Parmi ses autres qualités philosophiques, le docteur Lundin possédait une dégoûtante malpropreté, et sa vieille dame de ménage dont la vie, disait-il, était employée à l’arranger, était allée courir, comme les autres, pour se divertir avec la jeunesse. Aussi, bon nombre de bouteilles, de jarres, de fioles, furent-elles heurtées avant que le docteur pût trouver la potion salutaire qu’il avait si bien recommandée, et il chercha long-temps et avec fracas parmi des vases cassés et des pots fendus pour trouver une coupe dans laquelle on pût boire. Enfin étant parvenu à se procurer ce qu’il cherchait, le docteur montra l’exemple à son hôte en vidant une coupe de cordial et en faisant claquer ses lèvres en forme d’approbation pendant qu’il l’avalait. Roland, à son tour, but la potion que son hôte lui avait tant vantée : il la trouva si amère qu’il lui tarda de sortir du laboratoire pour chasser ce mauvais goût avec de l’eau pure. Mais en dépit de ses efforts, il fut retenu par le bavardage de son hôte qui voulait lui parler de la mère Nicneven.

« Je ne me soucie pas de parler d’elle en plein air, dit le docteur, et parmi le peuple, non par crainte, comme ce poltron d’Anster, mais parce que je ne veux pas causer de tumulte, n’ayant pas le loisir d’examiner les coups de poignard, les blessures et les os brisés. On appelle cette vieille gueuse une prophétesse : je ne pense pas qu’elle pût dire quand une couvée de poulets sortira de la coquille. On dit qu’elle lit dans les cieux : ma chienne noire en sait plus sur les astres quand elle se met sur son derrière en aboyant après la lune. On dit que cette vieille malheureuse est une sorcière, une enchanteresse, que sais-je ? Inter nos, je ne contredirai pas un bruit qui peut l’amener au poteau qu’elle mérite si bien ; mais je pense que les contes de sorcières qu’ils cornent à nos oreilles ne sont que poltronnerie, lâcheté et fables de vieilles femmes.

— Au nom du ciel, demanda le page, qu’est-elle donc, pour tant la redouter ?

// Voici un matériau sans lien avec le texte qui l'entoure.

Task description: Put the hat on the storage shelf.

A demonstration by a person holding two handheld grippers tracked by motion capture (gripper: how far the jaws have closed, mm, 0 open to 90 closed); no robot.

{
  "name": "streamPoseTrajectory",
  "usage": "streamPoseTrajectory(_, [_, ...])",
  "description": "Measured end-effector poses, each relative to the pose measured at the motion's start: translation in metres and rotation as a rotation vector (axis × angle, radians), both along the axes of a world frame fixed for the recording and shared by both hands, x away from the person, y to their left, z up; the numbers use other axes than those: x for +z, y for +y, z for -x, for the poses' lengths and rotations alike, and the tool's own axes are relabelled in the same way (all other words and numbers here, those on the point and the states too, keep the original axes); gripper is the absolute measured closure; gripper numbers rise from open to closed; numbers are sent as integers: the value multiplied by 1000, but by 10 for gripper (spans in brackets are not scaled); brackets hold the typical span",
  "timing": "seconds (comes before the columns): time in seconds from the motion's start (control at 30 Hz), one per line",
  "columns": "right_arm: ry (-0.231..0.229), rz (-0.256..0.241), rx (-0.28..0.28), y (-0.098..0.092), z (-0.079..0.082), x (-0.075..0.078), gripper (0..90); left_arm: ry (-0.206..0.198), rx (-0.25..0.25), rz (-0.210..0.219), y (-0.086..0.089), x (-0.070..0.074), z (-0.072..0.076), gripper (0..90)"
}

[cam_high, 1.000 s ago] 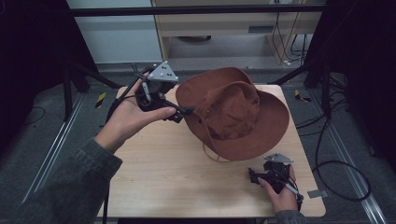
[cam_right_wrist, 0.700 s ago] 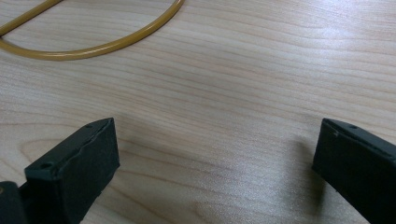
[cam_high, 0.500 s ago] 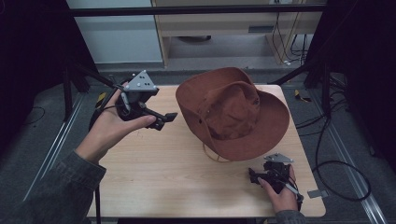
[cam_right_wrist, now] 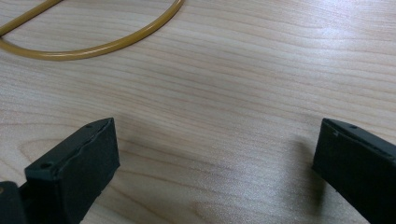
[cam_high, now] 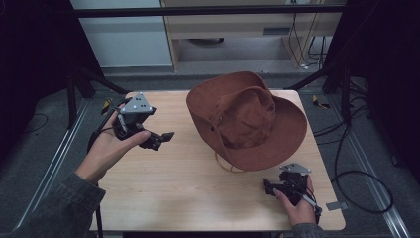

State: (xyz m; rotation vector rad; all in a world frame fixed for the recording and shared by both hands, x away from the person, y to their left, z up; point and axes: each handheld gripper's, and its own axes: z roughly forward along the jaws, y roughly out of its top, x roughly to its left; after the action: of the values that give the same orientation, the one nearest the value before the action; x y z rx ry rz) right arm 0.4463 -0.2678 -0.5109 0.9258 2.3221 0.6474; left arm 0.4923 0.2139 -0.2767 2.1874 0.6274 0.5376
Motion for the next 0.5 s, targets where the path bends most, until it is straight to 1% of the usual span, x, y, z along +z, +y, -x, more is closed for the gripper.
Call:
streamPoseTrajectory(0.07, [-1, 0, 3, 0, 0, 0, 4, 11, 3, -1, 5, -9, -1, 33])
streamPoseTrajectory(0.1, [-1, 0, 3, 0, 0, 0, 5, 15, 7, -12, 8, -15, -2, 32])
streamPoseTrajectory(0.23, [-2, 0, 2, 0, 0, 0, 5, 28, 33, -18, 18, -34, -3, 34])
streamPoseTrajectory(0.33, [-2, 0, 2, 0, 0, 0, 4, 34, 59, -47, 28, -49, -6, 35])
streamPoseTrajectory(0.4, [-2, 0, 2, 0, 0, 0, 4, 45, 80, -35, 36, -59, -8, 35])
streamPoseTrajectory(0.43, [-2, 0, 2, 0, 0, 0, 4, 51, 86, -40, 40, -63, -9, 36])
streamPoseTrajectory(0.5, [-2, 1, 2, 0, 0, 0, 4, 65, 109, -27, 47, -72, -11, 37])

— C’est une de ces maudites vieilles femmes qui prennent sur elles, avec la dernière légèreté et une impudence extrême, de se mêler de guérir les maladies par la vertu de quelques méchantes herbes, de quelques charmes enchantés, des juleps ou la diète, des potions où des cordiaux.

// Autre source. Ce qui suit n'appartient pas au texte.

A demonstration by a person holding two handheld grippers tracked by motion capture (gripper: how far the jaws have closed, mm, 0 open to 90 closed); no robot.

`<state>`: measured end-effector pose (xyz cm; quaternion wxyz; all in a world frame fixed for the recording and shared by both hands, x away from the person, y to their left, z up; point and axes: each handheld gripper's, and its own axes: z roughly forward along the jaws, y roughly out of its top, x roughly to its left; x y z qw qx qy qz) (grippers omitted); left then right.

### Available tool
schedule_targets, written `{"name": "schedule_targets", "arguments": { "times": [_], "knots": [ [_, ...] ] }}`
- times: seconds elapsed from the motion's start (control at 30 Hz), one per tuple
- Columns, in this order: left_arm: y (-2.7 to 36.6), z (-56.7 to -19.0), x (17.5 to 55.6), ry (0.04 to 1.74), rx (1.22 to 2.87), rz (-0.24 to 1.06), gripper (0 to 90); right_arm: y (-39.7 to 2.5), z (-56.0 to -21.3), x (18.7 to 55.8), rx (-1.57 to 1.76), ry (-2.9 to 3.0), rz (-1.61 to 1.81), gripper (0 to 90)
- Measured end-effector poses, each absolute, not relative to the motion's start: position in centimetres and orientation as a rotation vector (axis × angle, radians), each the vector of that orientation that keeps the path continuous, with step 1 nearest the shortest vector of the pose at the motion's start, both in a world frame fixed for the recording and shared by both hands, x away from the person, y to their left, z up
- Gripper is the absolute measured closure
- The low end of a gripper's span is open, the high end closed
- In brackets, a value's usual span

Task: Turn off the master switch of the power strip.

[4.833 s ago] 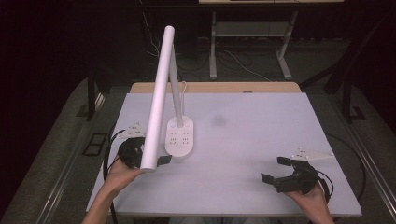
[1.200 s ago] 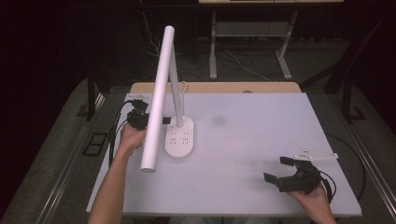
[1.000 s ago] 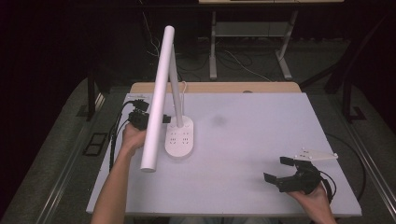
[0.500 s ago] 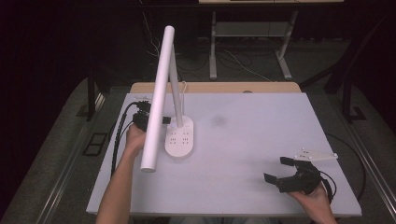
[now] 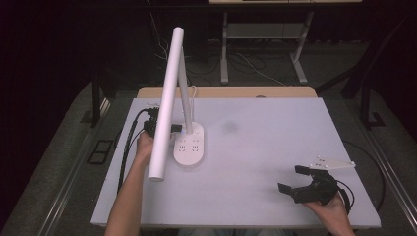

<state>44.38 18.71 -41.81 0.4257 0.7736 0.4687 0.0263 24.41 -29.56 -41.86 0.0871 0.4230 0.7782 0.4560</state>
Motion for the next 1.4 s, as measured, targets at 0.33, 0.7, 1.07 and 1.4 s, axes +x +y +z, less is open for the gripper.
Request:
{"name": "schedule_targets", "arguments": {
  "times": [0.33,0.7,1.07,1.4],
  "knots": [
    [18.4,-42.2,44.4,1.185,1.946,0.070,89.9,-29.6,-41.9,24.4,1.259,2.320,1.358,0.3],
    [17.8,-42.4,44.5,1.229,1.946,0.099,90.0,-29.6,-42.0,24.5,1.253,2.328,1.351,0.3],
    [17.2,-42.5,44.6,1.223,1.939,0.066,90.0,-29.8,-41.9,24.4,1.259,2.328,1.352,0.3],
    [18.1,-42.5,44.3,1.259,1.923,0.108,90.0,-29.7,-42.0,24.5,1.251,2.333,1.350,0.3]
  ]
}}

— Oh ! n’allez pas plus loin, dit le page ; si elles composent des cordiaux, que le malheur soit leur lot et leur partage !

— Vous avez bien raison, jeune homme, reprit le docteur Lundin. Pour ma part, je ne connais pas de plus grandes pestes pour le bien général que ces vieux démons incarnés qui hantent les chambres des malheureux patients déjà bien assez malades sans elles. Ces harpies troublent, interrompent et gâtent les progrès réguliers d’une cure savante et habile, avec leurs sirops, leurs juleps, leur diascordium, leur mithridate, leur poudre de milady What-shall-call’um’s[4], et les pilules de la digne dame Trashem. Elles font ainsi des veuves et des orphelins, et volent le médecin bien instruit et savant, en usurpant le nom de femmes habiles, de bonnes voisines, etc. Mais suffit ! La chère Nicneven et moi, nous nous rencontrerons un jour, et elle saura ce que l’on risque à s’attaquer à un docteur.

— C’est la vérité, et beaucoup l’ont éprouvé, dit le page. Mais, avec votre permission, je voudrais bien sortir un peu et voir la fête.

— C’est bien dit, répondit le docteur, il faut même que je me montre dehors. De plus, la comédie nous attend, jeune homme ; aujourd’hui, totus mundus agit histrionem[5]. »

Ils sortirent donc et se rendirent sur la scène des plaisirs.



  1. Il y a dans le texte leech, qui signifie sangsue. a. m.
  2. Un verre de bon vin pris à jeun restaure la nature épuisée. a. m.
  3. Quand un médecin demande son salaire, c’est le diable. a. m.
  4. Madame n’importe quel nom. a. m.
  5. Tout le monde joue la comédie. a. m.